» **Data shown**
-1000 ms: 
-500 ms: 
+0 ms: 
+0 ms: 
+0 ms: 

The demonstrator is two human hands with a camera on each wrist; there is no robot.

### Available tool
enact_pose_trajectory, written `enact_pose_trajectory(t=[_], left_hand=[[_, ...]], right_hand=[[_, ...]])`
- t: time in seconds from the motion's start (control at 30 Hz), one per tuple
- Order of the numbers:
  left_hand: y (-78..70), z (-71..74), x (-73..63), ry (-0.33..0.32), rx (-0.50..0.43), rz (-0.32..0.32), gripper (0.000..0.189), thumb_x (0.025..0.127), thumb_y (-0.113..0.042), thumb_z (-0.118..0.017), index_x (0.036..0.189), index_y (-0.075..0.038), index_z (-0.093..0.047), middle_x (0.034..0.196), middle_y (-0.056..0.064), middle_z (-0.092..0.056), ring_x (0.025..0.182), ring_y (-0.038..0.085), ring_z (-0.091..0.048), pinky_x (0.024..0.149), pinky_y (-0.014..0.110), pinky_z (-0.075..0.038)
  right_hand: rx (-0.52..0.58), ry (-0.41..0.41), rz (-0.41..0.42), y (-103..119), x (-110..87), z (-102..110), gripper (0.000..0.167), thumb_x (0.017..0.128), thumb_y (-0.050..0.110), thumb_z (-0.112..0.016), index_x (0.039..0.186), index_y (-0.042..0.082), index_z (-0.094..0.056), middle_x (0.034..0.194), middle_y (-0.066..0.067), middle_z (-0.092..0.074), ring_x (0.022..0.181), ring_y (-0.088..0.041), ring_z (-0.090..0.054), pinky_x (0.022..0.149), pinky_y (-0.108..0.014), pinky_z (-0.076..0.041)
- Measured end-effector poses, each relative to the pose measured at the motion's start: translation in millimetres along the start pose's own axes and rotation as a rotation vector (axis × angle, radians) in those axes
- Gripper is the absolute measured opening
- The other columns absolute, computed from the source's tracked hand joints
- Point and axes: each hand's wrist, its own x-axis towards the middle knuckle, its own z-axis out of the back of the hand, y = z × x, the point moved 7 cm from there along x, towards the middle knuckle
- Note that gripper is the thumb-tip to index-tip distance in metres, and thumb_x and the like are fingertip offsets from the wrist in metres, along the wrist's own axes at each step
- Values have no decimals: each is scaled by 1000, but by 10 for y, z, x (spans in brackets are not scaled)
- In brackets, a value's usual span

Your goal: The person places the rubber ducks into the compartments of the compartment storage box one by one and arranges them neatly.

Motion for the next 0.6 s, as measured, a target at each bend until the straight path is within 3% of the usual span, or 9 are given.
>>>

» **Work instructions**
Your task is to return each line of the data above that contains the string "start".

» **Solution for this exercise**
- t: time in seconds from the motion's start (control at 30 Hz), one per tuple
- Measured end-effector poses, each relative to the pose measured at the motion's start: translation in millimetres along the start pose's own axes and rotation as a rotation vector (axis × angle, radians) in those axes

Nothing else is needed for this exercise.